Beating yourself up for not meeting your own expectations is the worse thing you can do in this sitaution. I know first hand what’s it like to live with a harsh critic who will take any opportunity to make me feel like a failure. But I’m trying to not let that voice take up too much space on stage.
I’m proud of me for succeding in this 2 week challenge.
What’s next?
Well I can’t run and climb everyday when I’m back at work tomorrow. So keeping the sleep routine, doing some daily exercise most days of the week, daily meditations and daily vitamins are all habits I want to keep.
I’ll do a climb with my partner on Wednesday’s and one day on the weekend. I’ll squeeze in a morning climb on Tuesday’s. I’ll do a run on Monday and Wednesday mornings. With a longer run on the weekend. I’ll keep tracking my daily meditations.

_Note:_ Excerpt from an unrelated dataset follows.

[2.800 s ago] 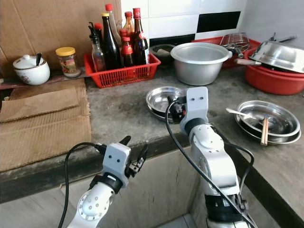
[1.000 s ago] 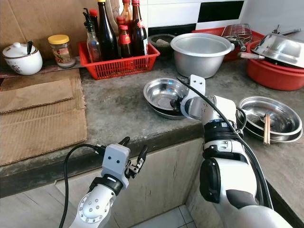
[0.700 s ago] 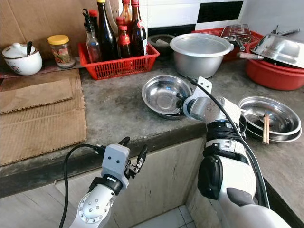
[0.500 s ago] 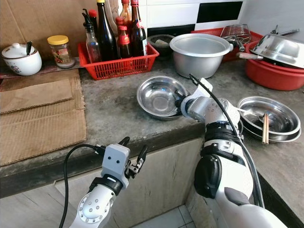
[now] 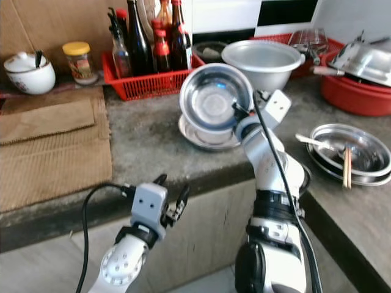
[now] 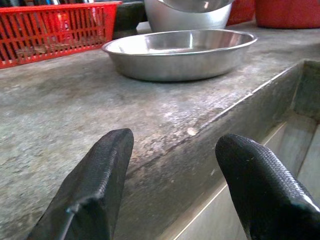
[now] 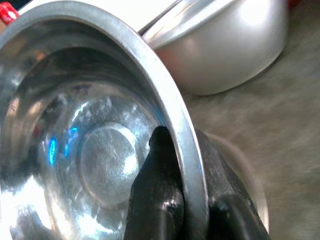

I’m looking foward to this year being a good year. No matter what the circumstances I will be the best version of me. I’ll be able to take all of life’s up’s and downs with a confident stride.
I might keep up a weekly journal just to ckeck in on myself and see how I’m holding up.
It is ok to slip up and you shouldn’t beat yourself for it! I wish you all the best and thank you for sharing!